▶ [Problem to work on]
Within the records below, reproduce without change the lines from the line that has "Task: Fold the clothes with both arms" through the line that has "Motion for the", and only those.

▶ [Data to use]
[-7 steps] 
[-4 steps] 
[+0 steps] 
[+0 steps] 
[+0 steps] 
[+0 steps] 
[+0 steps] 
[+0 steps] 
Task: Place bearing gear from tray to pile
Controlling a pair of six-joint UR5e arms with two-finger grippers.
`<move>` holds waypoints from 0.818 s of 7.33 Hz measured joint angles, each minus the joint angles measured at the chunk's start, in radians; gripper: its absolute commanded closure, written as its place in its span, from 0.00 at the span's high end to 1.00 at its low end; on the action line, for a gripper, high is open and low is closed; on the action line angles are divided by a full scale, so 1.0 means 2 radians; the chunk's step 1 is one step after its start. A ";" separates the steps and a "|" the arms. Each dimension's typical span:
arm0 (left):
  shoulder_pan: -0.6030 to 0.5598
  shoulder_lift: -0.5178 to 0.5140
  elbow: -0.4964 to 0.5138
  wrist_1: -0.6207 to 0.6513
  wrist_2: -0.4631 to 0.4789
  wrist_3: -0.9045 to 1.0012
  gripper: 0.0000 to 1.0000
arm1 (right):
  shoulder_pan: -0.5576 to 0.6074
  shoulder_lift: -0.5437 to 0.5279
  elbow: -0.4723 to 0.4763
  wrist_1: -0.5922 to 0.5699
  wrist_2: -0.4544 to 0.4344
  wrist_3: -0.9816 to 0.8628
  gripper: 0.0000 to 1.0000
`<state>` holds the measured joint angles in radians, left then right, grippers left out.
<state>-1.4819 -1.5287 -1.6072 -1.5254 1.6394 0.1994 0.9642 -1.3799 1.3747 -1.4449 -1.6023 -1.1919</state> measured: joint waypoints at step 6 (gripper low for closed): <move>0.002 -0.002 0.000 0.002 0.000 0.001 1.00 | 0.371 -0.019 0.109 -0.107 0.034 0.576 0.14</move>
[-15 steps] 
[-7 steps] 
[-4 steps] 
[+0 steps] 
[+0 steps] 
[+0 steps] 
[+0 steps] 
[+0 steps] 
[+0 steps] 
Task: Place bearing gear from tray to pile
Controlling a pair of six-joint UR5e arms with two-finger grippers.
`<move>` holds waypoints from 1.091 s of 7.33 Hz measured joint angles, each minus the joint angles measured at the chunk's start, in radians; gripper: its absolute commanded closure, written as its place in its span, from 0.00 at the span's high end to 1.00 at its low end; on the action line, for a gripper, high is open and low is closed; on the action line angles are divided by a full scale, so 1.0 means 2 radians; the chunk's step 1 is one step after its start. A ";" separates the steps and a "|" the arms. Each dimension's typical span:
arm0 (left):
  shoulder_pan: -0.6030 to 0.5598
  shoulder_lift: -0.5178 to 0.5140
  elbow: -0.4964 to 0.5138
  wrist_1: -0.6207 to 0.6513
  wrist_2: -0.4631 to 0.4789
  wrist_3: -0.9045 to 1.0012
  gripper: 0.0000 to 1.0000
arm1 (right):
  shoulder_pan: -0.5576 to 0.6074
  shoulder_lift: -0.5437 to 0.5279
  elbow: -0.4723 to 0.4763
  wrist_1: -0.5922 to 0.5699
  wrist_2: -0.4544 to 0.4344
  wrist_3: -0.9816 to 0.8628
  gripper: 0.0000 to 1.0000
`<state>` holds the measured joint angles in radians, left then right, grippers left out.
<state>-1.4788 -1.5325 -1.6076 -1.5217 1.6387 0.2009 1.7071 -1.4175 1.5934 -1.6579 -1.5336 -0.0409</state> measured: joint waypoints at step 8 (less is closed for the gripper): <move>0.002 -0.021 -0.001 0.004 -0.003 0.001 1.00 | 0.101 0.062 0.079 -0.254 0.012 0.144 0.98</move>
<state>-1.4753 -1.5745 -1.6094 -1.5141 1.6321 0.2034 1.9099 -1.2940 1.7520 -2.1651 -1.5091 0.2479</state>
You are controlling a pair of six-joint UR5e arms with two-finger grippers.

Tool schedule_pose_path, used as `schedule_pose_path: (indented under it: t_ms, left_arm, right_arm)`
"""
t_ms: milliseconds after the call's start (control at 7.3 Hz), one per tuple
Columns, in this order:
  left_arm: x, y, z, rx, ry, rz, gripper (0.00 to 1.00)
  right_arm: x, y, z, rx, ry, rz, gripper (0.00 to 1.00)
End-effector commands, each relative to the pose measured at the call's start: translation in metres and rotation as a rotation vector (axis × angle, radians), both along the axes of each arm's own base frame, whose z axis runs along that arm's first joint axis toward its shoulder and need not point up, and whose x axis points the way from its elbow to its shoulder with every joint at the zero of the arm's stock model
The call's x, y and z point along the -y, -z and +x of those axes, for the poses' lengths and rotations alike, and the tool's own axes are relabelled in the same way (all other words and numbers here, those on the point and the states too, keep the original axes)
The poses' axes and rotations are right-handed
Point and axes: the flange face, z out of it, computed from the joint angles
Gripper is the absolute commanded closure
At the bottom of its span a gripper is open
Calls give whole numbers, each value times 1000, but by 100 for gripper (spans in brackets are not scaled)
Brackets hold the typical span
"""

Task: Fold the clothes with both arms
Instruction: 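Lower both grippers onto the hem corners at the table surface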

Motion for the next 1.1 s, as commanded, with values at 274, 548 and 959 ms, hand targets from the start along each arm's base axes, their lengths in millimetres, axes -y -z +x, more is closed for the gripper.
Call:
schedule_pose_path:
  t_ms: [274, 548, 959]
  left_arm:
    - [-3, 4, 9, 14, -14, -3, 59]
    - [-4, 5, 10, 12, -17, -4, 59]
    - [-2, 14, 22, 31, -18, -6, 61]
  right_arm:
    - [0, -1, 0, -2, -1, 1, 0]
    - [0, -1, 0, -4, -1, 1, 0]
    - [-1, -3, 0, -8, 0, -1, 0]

▶ [Answer box]
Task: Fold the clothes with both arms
Instruction: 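Lower both grippers onto the hem corners at the table surface
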
Motion for the next 1.1 s, as commanded, with values at 274, 548 and 959 ms, hand targets from the start along each arm's base axes, their lengths in millimetres, axes -y -z +x, more is closed for the gripper.

The exercise calls for nothing more than this answer.